[Exercise] Would you please transcribe, exactly as written, the lines of the entries below starting at the one that holds "point(5, 78)" and ending at the one that holds "point(33, 30)", both included?

Data excerpts
──────────────────────────────
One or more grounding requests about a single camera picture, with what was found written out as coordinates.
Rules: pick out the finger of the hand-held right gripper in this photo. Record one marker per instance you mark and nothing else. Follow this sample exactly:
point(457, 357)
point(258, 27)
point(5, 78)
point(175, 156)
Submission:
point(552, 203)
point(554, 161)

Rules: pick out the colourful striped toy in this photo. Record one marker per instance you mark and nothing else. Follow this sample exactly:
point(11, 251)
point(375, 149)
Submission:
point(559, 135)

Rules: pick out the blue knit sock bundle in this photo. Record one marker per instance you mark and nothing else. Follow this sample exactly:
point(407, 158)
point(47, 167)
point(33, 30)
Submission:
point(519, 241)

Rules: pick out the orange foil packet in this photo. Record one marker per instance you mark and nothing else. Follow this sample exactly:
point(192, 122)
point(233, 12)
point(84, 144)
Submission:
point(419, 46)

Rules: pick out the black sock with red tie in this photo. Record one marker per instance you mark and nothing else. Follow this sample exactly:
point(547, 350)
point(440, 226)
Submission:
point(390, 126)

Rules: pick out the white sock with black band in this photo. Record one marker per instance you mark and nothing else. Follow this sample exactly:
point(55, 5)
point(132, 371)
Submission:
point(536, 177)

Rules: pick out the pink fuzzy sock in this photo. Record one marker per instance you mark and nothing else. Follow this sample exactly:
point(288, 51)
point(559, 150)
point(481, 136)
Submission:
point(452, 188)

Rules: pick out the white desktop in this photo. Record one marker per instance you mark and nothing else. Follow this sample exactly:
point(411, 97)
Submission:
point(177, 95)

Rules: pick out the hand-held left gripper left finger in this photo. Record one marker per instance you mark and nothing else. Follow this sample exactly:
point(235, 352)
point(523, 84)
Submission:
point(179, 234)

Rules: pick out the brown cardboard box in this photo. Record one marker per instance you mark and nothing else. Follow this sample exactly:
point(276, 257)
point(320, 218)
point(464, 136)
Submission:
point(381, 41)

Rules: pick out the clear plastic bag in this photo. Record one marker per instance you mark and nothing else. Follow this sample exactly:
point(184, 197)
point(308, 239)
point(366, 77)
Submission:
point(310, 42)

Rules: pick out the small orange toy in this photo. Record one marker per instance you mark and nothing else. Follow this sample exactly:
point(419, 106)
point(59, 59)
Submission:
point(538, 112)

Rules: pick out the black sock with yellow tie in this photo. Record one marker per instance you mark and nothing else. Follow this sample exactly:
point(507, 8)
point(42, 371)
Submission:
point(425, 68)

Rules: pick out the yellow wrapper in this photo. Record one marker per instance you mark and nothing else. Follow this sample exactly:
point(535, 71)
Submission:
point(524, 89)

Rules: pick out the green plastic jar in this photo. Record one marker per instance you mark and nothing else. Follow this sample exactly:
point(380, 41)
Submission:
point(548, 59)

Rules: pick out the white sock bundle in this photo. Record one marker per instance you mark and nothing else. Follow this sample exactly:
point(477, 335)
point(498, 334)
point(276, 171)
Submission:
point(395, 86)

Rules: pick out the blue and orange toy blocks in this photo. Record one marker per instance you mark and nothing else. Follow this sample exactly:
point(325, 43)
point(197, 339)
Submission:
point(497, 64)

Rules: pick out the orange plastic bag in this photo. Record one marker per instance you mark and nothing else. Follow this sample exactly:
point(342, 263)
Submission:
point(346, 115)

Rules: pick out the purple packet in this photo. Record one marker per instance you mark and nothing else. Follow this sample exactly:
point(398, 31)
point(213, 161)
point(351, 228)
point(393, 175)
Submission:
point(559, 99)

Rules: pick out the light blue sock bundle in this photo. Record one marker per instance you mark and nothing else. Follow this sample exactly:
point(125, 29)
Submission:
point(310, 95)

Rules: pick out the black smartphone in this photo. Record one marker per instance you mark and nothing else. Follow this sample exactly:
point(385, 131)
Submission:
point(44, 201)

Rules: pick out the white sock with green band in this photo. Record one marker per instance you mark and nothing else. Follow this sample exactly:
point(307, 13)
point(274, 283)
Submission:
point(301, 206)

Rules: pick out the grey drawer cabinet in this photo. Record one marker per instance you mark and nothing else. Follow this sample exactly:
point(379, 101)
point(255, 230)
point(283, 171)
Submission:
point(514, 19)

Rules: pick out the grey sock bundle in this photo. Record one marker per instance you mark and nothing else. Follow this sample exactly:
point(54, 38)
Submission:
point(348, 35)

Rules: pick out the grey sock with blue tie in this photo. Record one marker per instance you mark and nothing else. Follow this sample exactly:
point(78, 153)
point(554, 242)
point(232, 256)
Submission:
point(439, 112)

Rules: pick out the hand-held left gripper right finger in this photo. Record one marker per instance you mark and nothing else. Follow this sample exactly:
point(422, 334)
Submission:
──────────────────────────────
[Result of this task]
point(5, 78)
point(175, 156)
Submission:
point(552, 203)
point(554, 161)

Rules: pick out the colourful striped toy in this photo. Record one marker per instance you mark and nothing else. Follow this sample exactly:
point(11, 251)
point(375, 149)
Submission:
point(559, 135)

Rules: pick out the blue knit sock bundle in this photo. Record one marker per instance you mark and nothing else. Follow this sample exactly:
point(407, 158)
point(47, 167)
point(33, 30)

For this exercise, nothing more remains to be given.